Pork Barrelling is a misuse of public funds that involves the expenditure of government funds to increase votes in marginal electorates rather than according to general transparent principles of general application (as expected in good policy making). This involves an abuse of entrusted power (and the people’s money) to a party political benefit. ART posts a ‘Rorts Register’ on its website. [i]  Both major parties are expert practitioners at pork barrelling, so additions to the list are made frequently.  In the Australia Talks survey, it was found that 77% of Australians think politicians should resign if they engage in it. Given that the NSW Premier says it is “accepted political practice”, such resignations would allow a healthy clean out of politicians on both sides! The claim that it is ‘not illegal’ is not a defence but an indictment that they have not yet banned it. Pork barrelling should be seen to be the means for a graceless exit, not a ticket to re-entry to parliament. There are two broad solutions: –

  1. The old fashioned way: government makes policy, sets criteria, independent public service carries it out.
  2. The new fashioned way is to establish independent institutions set up to give advice. If there is a ministerial discretion it must be subject to administrative law review (and integrity commission investigation if need be).
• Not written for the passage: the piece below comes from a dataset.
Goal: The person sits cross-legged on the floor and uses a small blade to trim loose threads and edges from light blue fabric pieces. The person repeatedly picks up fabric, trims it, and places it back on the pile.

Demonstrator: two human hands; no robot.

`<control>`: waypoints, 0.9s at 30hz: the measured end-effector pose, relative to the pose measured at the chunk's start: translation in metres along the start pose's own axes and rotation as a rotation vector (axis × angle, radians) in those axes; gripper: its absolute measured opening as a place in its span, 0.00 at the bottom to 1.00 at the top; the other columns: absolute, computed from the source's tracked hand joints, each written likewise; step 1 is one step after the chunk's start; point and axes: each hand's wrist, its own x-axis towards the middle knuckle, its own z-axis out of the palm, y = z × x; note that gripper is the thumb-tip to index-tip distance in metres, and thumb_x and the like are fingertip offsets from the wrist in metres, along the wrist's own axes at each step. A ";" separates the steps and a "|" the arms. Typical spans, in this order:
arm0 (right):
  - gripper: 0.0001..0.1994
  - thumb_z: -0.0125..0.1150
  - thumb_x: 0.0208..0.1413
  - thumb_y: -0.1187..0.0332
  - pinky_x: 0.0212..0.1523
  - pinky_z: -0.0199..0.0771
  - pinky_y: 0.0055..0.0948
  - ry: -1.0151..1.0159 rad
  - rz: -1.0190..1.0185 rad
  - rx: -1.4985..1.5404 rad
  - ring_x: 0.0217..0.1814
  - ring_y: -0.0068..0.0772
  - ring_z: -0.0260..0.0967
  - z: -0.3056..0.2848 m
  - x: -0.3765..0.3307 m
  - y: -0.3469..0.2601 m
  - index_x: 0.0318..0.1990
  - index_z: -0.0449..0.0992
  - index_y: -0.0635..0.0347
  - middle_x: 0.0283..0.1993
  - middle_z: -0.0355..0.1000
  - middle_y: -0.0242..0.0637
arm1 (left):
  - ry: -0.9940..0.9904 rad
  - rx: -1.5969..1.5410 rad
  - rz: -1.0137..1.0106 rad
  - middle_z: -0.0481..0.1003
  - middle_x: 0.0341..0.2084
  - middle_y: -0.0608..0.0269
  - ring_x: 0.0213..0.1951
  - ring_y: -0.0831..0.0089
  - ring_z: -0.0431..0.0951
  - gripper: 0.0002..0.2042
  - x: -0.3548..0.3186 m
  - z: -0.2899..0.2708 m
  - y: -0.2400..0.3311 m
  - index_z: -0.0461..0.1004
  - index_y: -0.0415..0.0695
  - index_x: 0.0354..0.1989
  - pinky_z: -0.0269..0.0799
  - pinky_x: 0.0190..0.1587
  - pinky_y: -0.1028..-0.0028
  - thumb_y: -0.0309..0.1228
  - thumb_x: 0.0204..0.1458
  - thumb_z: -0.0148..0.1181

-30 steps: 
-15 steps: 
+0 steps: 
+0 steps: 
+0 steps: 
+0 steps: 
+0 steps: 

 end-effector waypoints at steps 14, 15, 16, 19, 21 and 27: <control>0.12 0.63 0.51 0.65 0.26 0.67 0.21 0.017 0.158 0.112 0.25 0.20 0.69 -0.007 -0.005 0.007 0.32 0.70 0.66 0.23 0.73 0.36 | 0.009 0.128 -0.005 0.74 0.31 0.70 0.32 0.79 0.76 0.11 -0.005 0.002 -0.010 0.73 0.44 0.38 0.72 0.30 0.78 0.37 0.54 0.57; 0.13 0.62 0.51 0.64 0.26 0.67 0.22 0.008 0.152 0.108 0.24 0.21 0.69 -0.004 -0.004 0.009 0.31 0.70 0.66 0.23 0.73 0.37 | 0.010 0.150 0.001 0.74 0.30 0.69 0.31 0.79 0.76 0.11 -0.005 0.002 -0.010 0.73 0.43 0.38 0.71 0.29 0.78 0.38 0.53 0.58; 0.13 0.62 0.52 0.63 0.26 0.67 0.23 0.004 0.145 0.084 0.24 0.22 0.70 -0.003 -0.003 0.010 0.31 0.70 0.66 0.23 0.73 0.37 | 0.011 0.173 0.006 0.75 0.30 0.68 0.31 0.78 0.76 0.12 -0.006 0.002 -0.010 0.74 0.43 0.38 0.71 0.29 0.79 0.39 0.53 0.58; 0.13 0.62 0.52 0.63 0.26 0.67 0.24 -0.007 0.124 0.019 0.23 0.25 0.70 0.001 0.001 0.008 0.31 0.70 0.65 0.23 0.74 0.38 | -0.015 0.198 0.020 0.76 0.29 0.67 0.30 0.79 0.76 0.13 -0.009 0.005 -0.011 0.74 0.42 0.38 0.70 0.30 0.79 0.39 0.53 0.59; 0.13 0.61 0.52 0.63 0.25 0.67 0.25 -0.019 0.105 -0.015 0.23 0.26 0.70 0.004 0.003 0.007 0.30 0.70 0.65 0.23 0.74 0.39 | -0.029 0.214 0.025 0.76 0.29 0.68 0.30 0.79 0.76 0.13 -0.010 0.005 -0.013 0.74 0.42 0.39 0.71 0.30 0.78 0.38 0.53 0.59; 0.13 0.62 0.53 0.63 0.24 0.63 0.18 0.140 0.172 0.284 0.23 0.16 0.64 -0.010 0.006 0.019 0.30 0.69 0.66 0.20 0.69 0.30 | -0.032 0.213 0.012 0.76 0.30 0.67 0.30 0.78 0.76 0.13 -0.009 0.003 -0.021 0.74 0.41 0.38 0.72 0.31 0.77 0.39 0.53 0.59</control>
Either way, modern governments should be forced to recognize the distinction between their money and public money – demanded by Parliament and conceded by Charles II 450 years ago!

Coalition Agreements. One challenge to accountability is where two or more parties form a government. Parties compete with each other by promising policies and performance, the delivery of which is scrutinised by parliament and other accountability institutions and held accountable at the following election.

If two parties make the same promises, they operate in the same way as a single party. But if they make different promises at the election and agree to a variation of them, the Parliament and public should know about such agreements.  Furthermore, the Coalition agreement should be published. The same should be true where an independent supports a government for confidence and supply and for similar reasons, preference deals should also be public.

Local representation is a central, valued feature of the representative parliamentary system, especially the single member electorates of the House. Meetings with and letters to Members and Senators can have a strong influence on policy and administrative actions, especially where the representation is clearly personal rather than orchestrated by a vociferous minority.

[i] Accountability Round Table (2021) Rorts Register. Available from

Recommendation 18

Accountability of MPs and their parties via elections:  Public funds, resources and powers should not used to create advantages for candidates or parties, whether manipulating electoral boundaries, election timing, government advertising, pork-barrelling or secret agreements between coalition parties.